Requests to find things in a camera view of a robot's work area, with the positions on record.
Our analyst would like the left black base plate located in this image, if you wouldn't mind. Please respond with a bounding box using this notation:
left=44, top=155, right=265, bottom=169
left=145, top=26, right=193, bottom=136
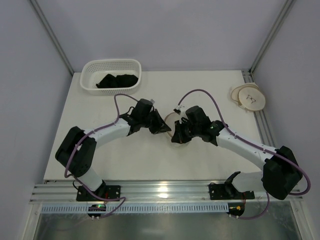
left=76, top=182, right=121, bottom=202

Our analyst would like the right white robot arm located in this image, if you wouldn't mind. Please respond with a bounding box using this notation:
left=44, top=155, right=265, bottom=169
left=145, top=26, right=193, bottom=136
left=171, top=105, right=303, bottom=200

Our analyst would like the white plastic basket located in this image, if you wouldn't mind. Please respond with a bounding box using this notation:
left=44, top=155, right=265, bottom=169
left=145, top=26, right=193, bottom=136
left=79, top=59, right=142, bottom=96

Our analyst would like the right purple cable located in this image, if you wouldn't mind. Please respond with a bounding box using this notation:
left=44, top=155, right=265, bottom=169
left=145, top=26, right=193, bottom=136
left=176, top=89, right=312, bottom=221

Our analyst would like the right aluminium side rail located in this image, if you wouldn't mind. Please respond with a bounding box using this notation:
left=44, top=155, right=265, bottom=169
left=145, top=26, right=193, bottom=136
left=241, top=69, right=281, bottom=148

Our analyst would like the right controller board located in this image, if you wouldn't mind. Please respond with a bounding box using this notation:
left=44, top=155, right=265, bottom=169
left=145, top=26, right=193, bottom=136
left=226, top=204, right=245, bottom=219

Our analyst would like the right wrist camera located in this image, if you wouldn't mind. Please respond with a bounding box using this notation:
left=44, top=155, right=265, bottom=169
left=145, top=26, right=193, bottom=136
left=173, top=105, right=186, bottom=115

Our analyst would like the right aluminium frame post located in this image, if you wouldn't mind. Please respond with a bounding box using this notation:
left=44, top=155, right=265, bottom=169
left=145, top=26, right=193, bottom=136
left=249, top=0, right=297, bottom=75

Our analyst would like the black bra in basket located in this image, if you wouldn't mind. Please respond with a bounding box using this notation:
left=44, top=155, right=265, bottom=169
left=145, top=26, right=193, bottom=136
left=96, top=74, right=138, bottom=89

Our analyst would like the left aluminium frame post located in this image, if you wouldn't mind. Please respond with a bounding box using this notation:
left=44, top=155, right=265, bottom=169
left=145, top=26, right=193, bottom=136
left=28, top=0, right=75, bottom=76

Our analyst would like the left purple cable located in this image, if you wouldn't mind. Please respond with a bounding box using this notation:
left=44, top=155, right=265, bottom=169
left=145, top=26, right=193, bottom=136
left=64, top=94, right=140, bottom=223

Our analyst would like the left controller board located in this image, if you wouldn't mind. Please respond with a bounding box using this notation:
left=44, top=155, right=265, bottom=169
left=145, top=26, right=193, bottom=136
left=87, top=204, right=106, bottom=219

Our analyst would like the white mesh laundry bag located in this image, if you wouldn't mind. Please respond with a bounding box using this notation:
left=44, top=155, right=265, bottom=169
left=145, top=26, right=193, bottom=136
left=164, top=111, right=190, bottom=149

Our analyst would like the controller board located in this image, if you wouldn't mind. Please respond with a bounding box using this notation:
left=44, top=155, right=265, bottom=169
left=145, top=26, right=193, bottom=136
left=226, top=204, right=245, bottom=219
left=87, top=204, right=106, bottom=219

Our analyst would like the aluminium frame post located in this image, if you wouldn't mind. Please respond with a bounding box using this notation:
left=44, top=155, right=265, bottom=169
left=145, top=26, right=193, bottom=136
left=249, top=0, right=297, bottom=75
left=28, top=0, right=75, bottom=76

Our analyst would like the purple cable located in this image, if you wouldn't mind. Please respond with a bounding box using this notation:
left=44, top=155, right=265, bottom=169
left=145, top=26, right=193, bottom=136
left=176, top=89, right=312, bottom=221
left=64, top=94, right=140, bottom=223

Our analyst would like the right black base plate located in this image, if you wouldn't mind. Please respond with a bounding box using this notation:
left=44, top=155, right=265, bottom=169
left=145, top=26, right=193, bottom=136
left=208, top=182, right=255, bottom=200

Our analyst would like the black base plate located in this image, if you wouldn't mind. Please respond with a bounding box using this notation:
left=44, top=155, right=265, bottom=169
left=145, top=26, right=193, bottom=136
left=208, top=182, right=255, bottom=200
left=76, top=182, right=121, bottom=202

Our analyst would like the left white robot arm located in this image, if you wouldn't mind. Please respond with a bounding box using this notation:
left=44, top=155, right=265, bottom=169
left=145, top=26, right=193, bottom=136
left=55, top=98, right=171, bottom=202

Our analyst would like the aluminium front rail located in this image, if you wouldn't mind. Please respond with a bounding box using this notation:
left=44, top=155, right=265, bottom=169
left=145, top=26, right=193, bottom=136
left=29, top=180, right=305, bottom=205

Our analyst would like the slotted grey cable duct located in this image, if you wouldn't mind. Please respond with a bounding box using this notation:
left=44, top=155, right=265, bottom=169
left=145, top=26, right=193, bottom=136
left=40, top=202, right=228, bottom=214

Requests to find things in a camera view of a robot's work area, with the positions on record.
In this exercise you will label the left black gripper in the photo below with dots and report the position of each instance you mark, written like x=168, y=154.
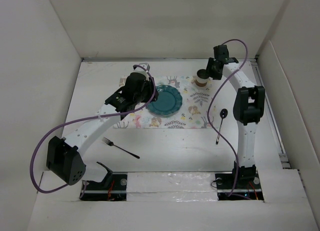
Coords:
x=149, y=85

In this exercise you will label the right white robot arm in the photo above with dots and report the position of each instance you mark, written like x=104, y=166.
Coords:
x=248, y=108

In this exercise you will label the brown paper cup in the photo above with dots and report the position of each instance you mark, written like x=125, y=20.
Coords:
x=201, y=78

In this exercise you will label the animal print cloth napkin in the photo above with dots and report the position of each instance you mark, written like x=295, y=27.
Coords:
x=192, y=114

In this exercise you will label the metal spoon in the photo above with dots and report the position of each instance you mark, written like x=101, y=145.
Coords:
x=223, y=114

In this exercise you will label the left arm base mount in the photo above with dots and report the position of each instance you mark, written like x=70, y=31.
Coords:
x=113, y=187

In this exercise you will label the teal scalloped plate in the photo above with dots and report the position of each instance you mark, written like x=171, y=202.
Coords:
x=169, y=101

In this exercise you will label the black metal fork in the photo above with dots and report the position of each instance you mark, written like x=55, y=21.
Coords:
x=111, y=144

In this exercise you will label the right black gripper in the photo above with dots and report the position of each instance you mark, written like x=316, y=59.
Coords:
x=216, y=76

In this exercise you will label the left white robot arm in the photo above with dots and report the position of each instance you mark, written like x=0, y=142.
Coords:
x=64, y=155

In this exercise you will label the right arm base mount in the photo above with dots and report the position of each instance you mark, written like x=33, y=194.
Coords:
x=247, y=185

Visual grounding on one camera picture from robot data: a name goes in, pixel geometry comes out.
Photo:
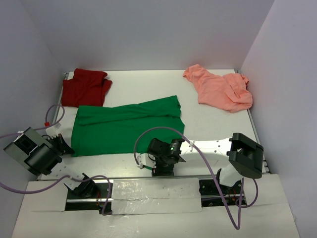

PROBLEM DETAILS
Set down the whole listing word for word, omitting the pictures.

EXERCISE RESULT
Requests to find things in a camera view of a robot's work area, with the positions on record.
Our analyst would like the left black base plate located in this image, if you wouldn't mind. Please respond with a bounding box using this notation:
left=44, top=155, right=265, bottom=169
left=145, top=26, right=193, bottom=136
left=76, top=182, right=121, bottom=202

Our analyst would like the right white robot arm located in this image, if you wouldn't mind. Please respond with a bounding box using this notation:
left=44, top=155, right=265, bottom=169
left=145, top=26, right=193, bottom=136
left=171, top=105, right=303, bottom=200

Our analyst would like the white plastic basket located in this image, if you wouldn't mind. Please respond with a bounding box using this notation:
left=44, top=155, right=265, bottom=169
left=145, top=26, right=193, bottom=136
left=79, top=59, right=142, bottom=96

Our analyst would like the right purple cable located in this image, if you wouldn't mind. Please respond with a bounding box using this notation:
left=44, top=155, right=265, bottom=169
left=145, top=26, right=193, bottom=136
left=176, top=89, right=312, bottom=221

Our analyst would like the right aluminium side rail located in this image, if you wouldn't mind. Please respond with a bounding box using this notation:
left=44, top=155, right=265, bottom=169
left=145, top=26, right=193, bottom=136
left=241, top=69, right=281, bottom=148

Our analyst would like the right controller board located in this image, if you wouldn't mind. Please respond with a bounding box using this notation:
left=44, top=155, right=265, bottom=169
left=145, top=26, right=193, bottom=136
left=226, top=204, right=245, bottom=219

Our analyst would like the right wrist camera located in this image, if you wouldn't mind. Please respond with a bounding box using this notation:
left=44, top=155, right=265, bottom=169
left=145, top=26, right=193, bottom=136
left=173, top=105, right=186, bottom=115

Our analyst would like the right aluminium frame post located in this image, if you wouldn't mind. Please respond with a bounding box using this notation:
left=44, top=155, right=265, bottom=169
left=145, top=26, right=193, bottom=136
left=249, top=0, right=297, bottom=75

Our analyst would like the black bra in basket located in this image, if you wouldn't mind. Please respond with a bounding box using this notation:
left=44, top=155, right=265, bottom=169
left=145, top=26, right=193, bottom=136
left=96, top=74, right=138, bottom=89

Our analyst would like the left aluminium frame post located in this image, if you wouldn't mind. Please respond with a bounding box using this notation:
left=44, top=155, right=265, bottom=169
left=145, top=26, right=193, bottom=136
left=28, top=0, right=75, bottom=76

Our analyst would like the left purple cable located in this image, if you wouldn't mind. Please respond with a bounding box using this notation:
left=44, top=155, right=265, bottom=169
left=145, top=26, right=193, bottom=136
left=64, top=94, right=140, bottom=223

Our analyst would like the left controller board located in this image, if you wouldn't mind. Please respond with a bounding box using this notation:
left=44, top=155, right=265, bottom=169
left=145, top=26, right=193, bottom=136
left=87, top=204, right=106, bottom=219

Our analyst would like the white mesh laundry bag located in this image, if you wouldn't mind. Please respond with a bounding box using this notation:
left=44, top=155, right=265, bottom=169
left=145, top=26, right=193, bottom=136
left=164, top=111, right=190, bottom=149

Our analyst would like the controller board located in this image, if you wouldn't mind. Please respond with a bounding box using this notation:
left=44, top=155, right=265, bottom=169
left=145, top=26, right=193, bottom=136
left=226, top=204, right=245, bottom=219
left=87, top=204, right=106, bottom=219

Our analyst would like the aluminium frame post located in this image, if you wouldn't mind. Please respond with a bounding box using this notation:
left=44, top=155, right=265, bottom=169
left=145, top=26, right=193, bottom=136
left=249, top=0, right=297, bottom=75
left=28, top=0, right=75, bottom=76

Our analyst would like the purple cable located in this image, if you wouldn't mind. Please respond with a bounding box using this notation:
left=44, top=155, right=265, bottom=169
left=145, top=26, right=193, bottom=136
left=176, top=89, right=312, bottom=221
left=64, top=94, right=140, bottom=223

Our analyst would like the right black base plate located in this image, if you wouldn't mind. Please respond with a bounding box using this notation:
left=44, top=155, right=265, bottom=169
left=145, top=26, right=193, bottom=136
left=208, top=182, right=255, bottom=200

Our analyst would like the black base plate located in this image, if you wouldn't mind. Please respond with a bounding box using this notation:
left=44, top=155, right=265, bottom=169
left=145, top=26, right=193, bottom=136
left=208, top=182, right=255, bottom=200
left=76, top=182, right=121, bottom=202

Our analyst would like the left white robot arm located in this image, if you wouldn't mind. Please respond with a bounding box using this notation:
left=44, top=155, right=265, bottom=169
left=145, top=26, right=193, bottom=136
left=55, top=98, right=171, bottom=202

Our analyst would like the aluminium front rail located in this image, if you wouldn't mind. Please respond with a bounding box using this notation:
left=44, top=155, right=265, bottom=169
left=145, top=26, right=193, bottom=136
left=29, top=180, right=305, bottom=205

Our analyst would like the slotted grey cable duct located in this image, if you wouldn't mind. Please respond with a bounding box using this notation:
left=44, top=155, right=265, bottom=169
left=145, top=26, right=193, bottom=136
left=40, top=202, right=228, bottom=214

Requests to find things in a camera view of a robot's work area, with the positions on record.
In this exercise you will label the left black gripper in the photo below with dots and report the position of each instance you mark, written like x=168, y=154.
Coords:
x=149, y=85

In this exercise you will label the right white robot arm in the photo above with dots and report the position of each instance you mark, written like x=104, y=166.
Coords:
x=248, y=108

In this exercise you will label the brown paper cup in the photo above with dots and report the position of each instance you mark, written like x=125, y=20.
Coords:
x=201, y=78

In this exercise you will label the animal print cloth napkin in the photo above with dots and report the position of each instance you mark, written like x=295, y=27.
Coords:
x=192, y=114

In this exercise you will label the metal spoon in the photo above with dots and report the position of each instance you mark, written like x=101, y=145.
Coords:
x=223, y=114

In this exercise you will label the left arm base mount in the photo above with dots and report the position of each instance you mark, written like x=70, y=31.
Coords:
x=113, y=187

In this exercise you will label the teal scalloped plate in the photo above with dots and report the position of each instance you mark, written like x=171, y=202.
Coords:
x=169, y=101

In this exercise you will label the black metal fork in the photo above with dots and report the position of each instance you mark, written like x=55, y=21.
Coords:
x=111, y=144

In this exercise you will label the right black gripper in the photo above with dots and report the position of each instance you mark, written like x=316, y=59.
Coords:
x=216, y=76

In this exercise you will label the left white robot arm in the photo above with dots and report the position of each instance you mark, written like x=0, y=142.
Coords:
x=64, y=155

In this exercise you will label the right arm base mount in the photo above with dots and report the position of each instance you mark, written like x=33, y=194.
Coords:
x=247, y=185

Visual grounding on one camera picture from robot data: a name goes in, pixel geometry comes out.
Photo:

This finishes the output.